LONDON (AP) – Margaret Dixon’s shoulder has sparked a political storm in Britain.

With a national election expected in early May, the pensioner’s six-month wait for an operation has Prime Minister Tony Blair on the defensive and his political foes decrying the state of the National Health Service.

After eight years in power, Blair’s government insists that the taxpayer-funded health care system has improved. The main opposition Conservative Party disagrees and has eagerly seized on the 69-year-old Dixon’s plight.

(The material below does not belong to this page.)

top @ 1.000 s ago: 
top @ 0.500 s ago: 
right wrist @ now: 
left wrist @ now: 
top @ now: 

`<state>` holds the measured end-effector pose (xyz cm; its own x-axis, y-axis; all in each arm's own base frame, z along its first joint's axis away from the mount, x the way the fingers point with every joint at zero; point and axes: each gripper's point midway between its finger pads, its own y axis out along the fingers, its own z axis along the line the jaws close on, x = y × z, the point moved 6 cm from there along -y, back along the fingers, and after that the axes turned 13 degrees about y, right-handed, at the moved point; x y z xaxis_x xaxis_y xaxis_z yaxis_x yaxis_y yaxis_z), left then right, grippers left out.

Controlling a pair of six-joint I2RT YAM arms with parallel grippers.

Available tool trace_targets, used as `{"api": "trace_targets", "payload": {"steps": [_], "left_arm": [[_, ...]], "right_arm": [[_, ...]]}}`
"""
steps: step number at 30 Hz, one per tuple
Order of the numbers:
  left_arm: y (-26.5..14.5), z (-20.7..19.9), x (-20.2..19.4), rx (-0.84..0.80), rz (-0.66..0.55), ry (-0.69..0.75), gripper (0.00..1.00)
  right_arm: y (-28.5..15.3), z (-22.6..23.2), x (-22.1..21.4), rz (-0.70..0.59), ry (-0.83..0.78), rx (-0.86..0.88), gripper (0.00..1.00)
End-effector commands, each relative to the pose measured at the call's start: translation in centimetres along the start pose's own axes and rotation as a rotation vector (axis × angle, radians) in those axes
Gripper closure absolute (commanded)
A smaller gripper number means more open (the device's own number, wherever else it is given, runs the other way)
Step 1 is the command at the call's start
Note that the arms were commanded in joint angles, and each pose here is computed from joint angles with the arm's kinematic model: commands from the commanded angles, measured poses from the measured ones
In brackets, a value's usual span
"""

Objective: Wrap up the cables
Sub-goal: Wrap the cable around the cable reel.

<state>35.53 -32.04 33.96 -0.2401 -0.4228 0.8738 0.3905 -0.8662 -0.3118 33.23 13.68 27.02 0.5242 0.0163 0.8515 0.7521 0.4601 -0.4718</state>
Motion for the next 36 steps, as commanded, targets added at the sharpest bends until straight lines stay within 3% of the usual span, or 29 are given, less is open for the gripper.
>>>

“She and her family, like everyone else, have paid their taxes and were promised by Mr. Blair’s government a better, more responsive NHS,” Conservative leader Michael Howard said Friday. “This is what Mr. Blair’s NHS has done for Mrs. Dixon. She is in constant pain and desperately needs an operation.”

Blair angrily accused Howard of using the retiree as a political pawn to “to run down and denigrate the whole of our NHS.”

In a speech to Labour delegates in Scotland on Friday, Blair said there were 100,000 more nurses and doctors than in 1997, 100 new hospital building programs, 500,000 more operations a year and drastically reduced waiting times thanks to billions of dollars of extra investment.

The Conservatives say that millions in public money is wasted on NHS bureaucracy.

, that 67,000 operations were canceled last year, 10,000 more than in 1999, and that cases of drug-resistant “superbug” infection have risen threefold since 1997 due to dirty hospitals.

The battle of Margaret’s shoulder, as it has been dubbed by the British press, thrusts health care to the forefront of what will be a bitterly fought election campaign. Opinion polls show health as one of the three big issues of concern to voters, along with crime and immigration.

Howard raised the case in Parliament on Wednesday. Dixon, he explained, had broken her shoulder in August, and Warrington General Hospital in northern England had canceled her operation seven times.

Conservative PR staff camped out in Dixon’s living room Thursday to field telephone calls from the media, while Howard held a news conference with her family. Her husband Ken delivered a letter to Blair’s Downing Street office urging the prime minister to resolve the matter.

Hospital authorities insisted her operation had been canceled only three times. Her weak heart meant she would need a critical care bed and priority had to be given to emergency cases, they said. The story was plastered across the front pages of Britain’s newspapers Friday and dominated television news coverage.

Dr. Sam Everington, deputy chairman of the British Medical Association, said many doctors believed hospitals were becoming dirtier due to private contractors taking over cleaning services. The BMA also feared that a government policy of allowing privately run centers to carry out minor operations was destabilizing the NHS. But the overall picture, he said, was positive.

“The NHS has definitely improved. There is more money going in than under the previous government, waiting times are down and general practices are seeing great advances in technology and quality of service,” he said.